## WHAT YOU ARE ASKED TO DO
Set down exactly the lines below, from the one containing "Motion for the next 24" through the final line, and include no others.

*-*-*

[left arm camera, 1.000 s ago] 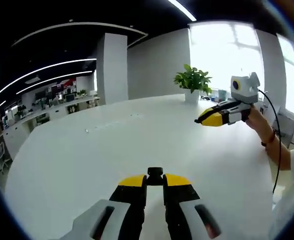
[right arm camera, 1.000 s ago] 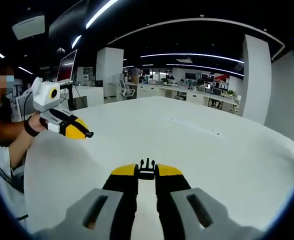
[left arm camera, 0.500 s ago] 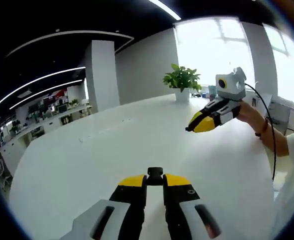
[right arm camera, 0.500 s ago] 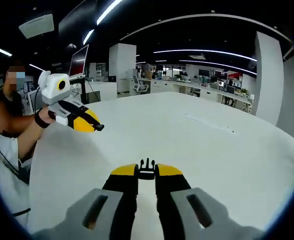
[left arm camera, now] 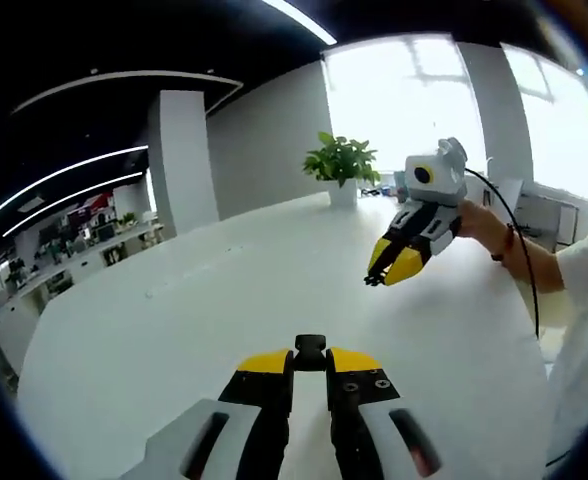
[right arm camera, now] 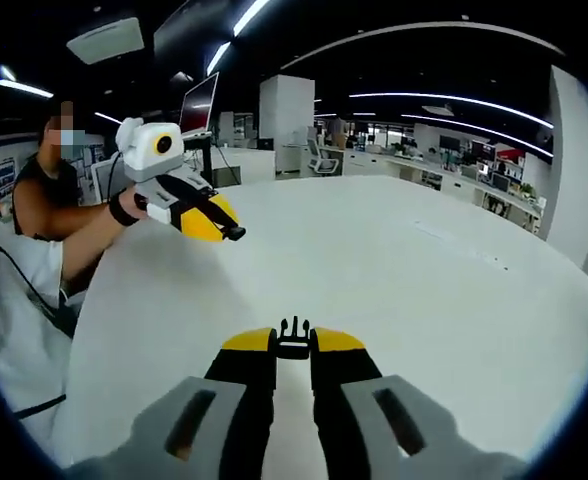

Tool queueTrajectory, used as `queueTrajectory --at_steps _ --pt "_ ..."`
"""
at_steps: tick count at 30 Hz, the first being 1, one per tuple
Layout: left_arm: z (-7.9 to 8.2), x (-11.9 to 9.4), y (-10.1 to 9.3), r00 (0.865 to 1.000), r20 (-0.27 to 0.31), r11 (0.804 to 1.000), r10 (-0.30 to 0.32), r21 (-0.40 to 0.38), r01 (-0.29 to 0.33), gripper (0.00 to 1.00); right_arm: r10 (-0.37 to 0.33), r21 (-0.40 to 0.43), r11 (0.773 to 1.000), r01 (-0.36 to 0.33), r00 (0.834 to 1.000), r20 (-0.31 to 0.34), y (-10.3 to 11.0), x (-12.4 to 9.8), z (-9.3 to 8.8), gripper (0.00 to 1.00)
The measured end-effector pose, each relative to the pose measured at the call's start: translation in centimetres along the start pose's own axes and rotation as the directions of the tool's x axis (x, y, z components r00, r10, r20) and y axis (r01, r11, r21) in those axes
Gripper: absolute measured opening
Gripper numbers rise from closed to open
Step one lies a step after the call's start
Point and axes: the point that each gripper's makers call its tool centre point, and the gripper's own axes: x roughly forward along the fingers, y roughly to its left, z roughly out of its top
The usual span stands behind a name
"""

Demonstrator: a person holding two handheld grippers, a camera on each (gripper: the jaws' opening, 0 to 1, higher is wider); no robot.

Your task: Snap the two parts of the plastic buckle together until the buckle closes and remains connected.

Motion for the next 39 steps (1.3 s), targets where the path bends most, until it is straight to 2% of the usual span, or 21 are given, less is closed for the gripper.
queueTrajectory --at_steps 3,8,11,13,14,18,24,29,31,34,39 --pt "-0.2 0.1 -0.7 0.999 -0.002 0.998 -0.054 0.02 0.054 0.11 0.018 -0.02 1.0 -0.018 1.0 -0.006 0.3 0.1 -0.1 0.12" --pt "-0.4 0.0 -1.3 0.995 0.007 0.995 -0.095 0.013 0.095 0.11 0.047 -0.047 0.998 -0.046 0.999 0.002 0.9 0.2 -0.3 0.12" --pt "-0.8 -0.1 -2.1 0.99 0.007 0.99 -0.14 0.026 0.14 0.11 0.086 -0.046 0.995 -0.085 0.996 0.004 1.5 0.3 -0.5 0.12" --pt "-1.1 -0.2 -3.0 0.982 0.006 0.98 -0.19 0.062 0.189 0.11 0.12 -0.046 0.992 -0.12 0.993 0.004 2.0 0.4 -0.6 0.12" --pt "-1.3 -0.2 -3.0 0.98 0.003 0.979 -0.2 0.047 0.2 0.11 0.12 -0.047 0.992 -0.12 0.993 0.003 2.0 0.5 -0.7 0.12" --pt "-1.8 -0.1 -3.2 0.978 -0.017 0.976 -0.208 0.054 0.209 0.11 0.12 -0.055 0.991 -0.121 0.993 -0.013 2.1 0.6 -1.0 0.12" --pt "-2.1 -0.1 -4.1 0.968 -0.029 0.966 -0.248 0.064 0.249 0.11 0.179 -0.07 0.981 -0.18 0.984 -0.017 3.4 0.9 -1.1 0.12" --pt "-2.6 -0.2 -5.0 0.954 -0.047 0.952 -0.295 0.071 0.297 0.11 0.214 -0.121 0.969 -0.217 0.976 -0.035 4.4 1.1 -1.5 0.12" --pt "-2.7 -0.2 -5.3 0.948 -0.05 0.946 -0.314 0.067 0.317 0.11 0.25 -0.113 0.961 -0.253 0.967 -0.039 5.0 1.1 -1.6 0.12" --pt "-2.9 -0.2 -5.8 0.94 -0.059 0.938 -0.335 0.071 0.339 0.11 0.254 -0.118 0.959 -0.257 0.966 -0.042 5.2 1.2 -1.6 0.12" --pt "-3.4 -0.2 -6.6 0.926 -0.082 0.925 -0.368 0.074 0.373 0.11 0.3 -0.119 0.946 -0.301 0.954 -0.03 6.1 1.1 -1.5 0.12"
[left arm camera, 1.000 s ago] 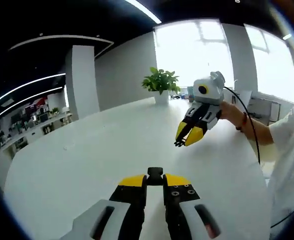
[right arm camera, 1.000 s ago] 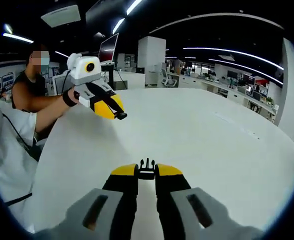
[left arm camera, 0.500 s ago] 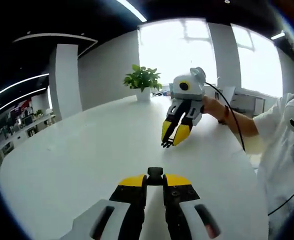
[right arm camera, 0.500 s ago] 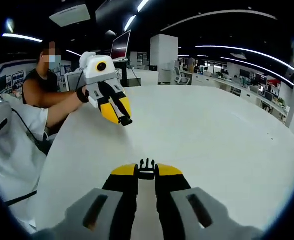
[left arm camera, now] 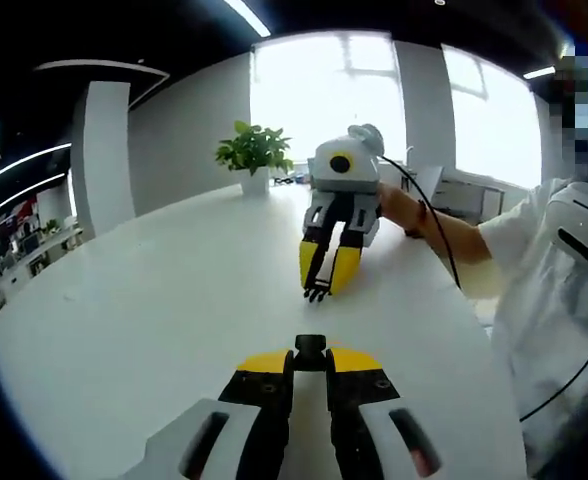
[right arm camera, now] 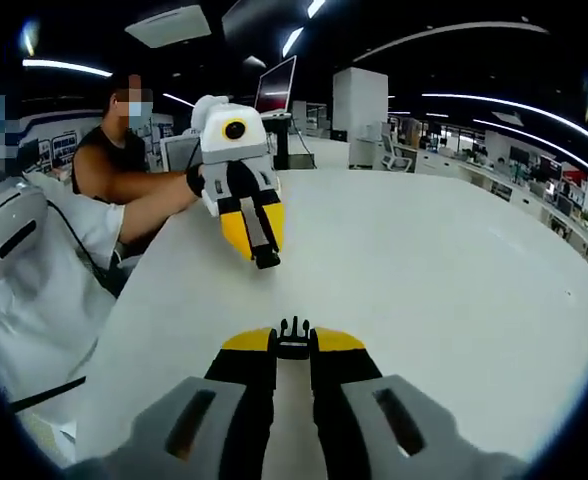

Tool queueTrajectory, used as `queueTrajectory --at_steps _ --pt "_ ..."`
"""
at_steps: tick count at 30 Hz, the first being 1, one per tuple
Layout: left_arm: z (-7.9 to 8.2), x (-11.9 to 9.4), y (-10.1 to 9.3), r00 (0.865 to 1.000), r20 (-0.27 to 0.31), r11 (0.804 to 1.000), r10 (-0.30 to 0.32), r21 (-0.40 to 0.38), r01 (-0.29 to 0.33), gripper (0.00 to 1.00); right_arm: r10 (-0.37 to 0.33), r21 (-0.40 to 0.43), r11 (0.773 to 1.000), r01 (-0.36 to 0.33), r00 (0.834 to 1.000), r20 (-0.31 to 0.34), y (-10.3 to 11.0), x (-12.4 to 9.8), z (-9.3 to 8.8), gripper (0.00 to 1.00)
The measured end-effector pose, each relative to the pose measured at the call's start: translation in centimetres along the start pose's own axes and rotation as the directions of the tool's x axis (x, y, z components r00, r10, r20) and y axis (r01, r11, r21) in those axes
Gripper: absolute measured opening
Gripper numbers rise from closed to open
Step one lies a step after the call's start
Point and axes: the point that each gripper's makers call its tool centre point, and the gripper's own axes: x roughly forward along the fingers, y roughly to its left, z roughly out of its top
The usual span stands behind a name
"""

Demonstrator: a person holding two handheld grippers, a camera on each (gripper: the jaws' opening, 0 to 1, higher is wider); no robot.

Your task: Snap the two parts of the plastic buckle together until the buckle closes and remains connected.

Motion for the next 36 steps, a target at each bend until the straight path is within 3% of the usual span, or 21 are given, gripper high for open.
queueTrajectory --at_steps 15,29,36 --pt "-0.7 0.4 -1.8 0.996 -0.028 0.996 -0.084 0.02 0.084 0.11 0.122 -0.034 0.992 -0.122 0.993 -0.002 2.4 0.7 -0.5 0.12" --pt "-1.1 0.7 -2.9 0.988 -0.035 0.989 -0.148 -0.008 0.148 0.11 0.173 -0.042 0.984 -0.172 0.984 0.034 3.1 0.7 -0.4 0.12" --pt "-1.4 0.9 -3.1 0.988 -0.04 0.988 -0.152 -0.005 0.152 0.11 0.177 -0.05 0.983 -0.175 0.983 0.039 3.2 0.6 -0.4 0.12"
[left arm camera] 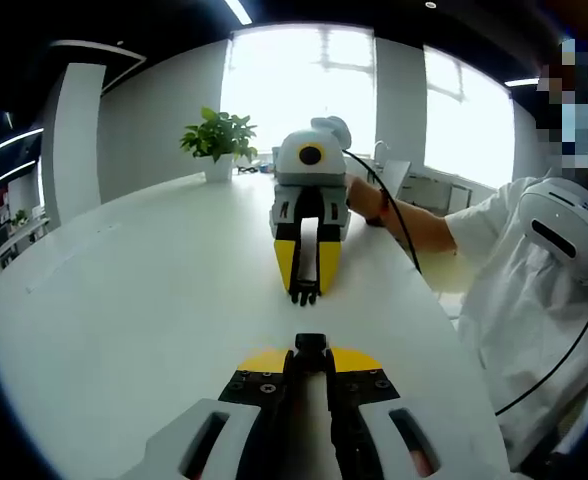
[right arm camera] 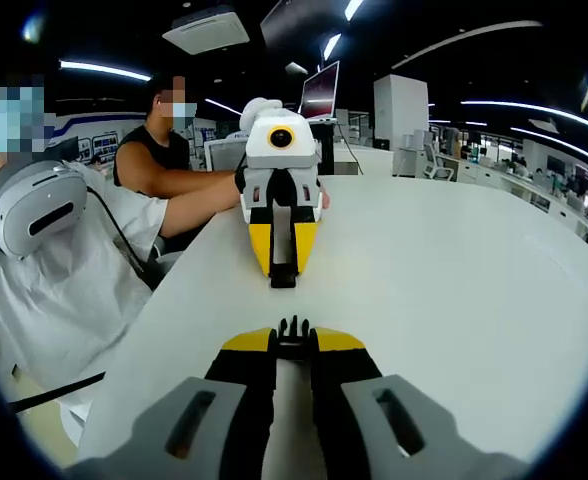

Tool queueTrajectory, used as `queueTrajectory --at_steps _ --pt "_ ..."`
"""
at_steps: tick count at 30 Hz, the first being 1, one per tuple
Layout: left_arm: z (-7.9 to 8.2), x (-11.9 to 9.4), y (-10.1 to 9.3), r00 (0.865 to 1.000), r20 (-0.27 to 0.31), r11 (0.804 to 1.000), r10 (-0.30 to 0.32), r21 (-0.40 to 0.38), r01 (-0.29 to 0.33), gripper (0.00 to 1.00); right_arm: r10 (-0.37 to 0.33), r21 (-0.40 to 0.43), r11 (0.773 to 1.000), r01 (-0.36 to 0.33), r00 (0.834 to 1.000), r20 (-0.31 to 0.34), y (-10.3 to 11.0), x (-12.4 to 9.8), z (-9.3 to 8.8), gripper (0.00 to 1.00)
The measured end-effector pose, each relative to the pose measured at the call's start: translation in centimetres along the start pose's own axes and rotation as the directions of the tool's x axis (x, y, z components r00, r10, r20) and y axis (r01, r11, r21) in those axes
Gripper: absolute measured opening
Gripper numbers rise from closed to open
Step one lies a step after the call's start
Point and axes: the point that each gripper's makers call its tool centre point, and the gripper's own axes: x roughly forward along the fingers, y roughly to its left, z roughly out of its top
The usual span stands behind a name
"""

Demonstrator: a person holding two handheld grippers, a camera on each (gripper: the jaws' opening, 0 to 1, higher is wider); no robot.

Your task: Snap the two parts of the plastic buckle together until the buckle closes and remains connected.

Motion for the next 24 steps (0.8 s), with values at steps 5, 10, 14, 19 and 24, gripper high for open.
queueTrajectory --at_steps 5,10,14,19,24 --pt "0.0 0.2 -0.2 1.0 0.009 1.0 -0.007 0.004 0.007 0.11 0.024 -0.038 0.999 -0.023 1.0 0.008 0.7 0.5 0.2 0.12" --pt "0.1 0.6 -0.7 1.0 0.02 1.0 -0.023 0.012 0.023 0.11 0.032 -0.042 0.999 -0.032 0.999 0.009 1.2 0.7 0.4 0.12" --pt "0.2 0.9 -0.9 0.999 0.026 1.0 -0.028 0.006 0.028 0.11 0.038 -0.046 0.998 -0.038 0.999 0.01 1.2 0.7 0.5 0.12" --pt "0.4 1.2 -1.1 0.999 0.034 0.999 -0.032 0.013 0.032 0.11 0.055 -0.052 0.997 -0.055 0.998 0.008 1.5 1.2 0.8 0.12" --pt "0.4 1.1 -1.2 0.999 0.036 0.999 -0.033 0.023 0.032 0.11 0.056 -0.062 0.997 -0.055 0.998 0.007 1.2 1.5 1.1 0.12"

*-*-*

## RESPONSE
Motion for the next 24 steps (0.8 s), with values at steps 5, 10, 14, 19 and 24, gripper high for open.
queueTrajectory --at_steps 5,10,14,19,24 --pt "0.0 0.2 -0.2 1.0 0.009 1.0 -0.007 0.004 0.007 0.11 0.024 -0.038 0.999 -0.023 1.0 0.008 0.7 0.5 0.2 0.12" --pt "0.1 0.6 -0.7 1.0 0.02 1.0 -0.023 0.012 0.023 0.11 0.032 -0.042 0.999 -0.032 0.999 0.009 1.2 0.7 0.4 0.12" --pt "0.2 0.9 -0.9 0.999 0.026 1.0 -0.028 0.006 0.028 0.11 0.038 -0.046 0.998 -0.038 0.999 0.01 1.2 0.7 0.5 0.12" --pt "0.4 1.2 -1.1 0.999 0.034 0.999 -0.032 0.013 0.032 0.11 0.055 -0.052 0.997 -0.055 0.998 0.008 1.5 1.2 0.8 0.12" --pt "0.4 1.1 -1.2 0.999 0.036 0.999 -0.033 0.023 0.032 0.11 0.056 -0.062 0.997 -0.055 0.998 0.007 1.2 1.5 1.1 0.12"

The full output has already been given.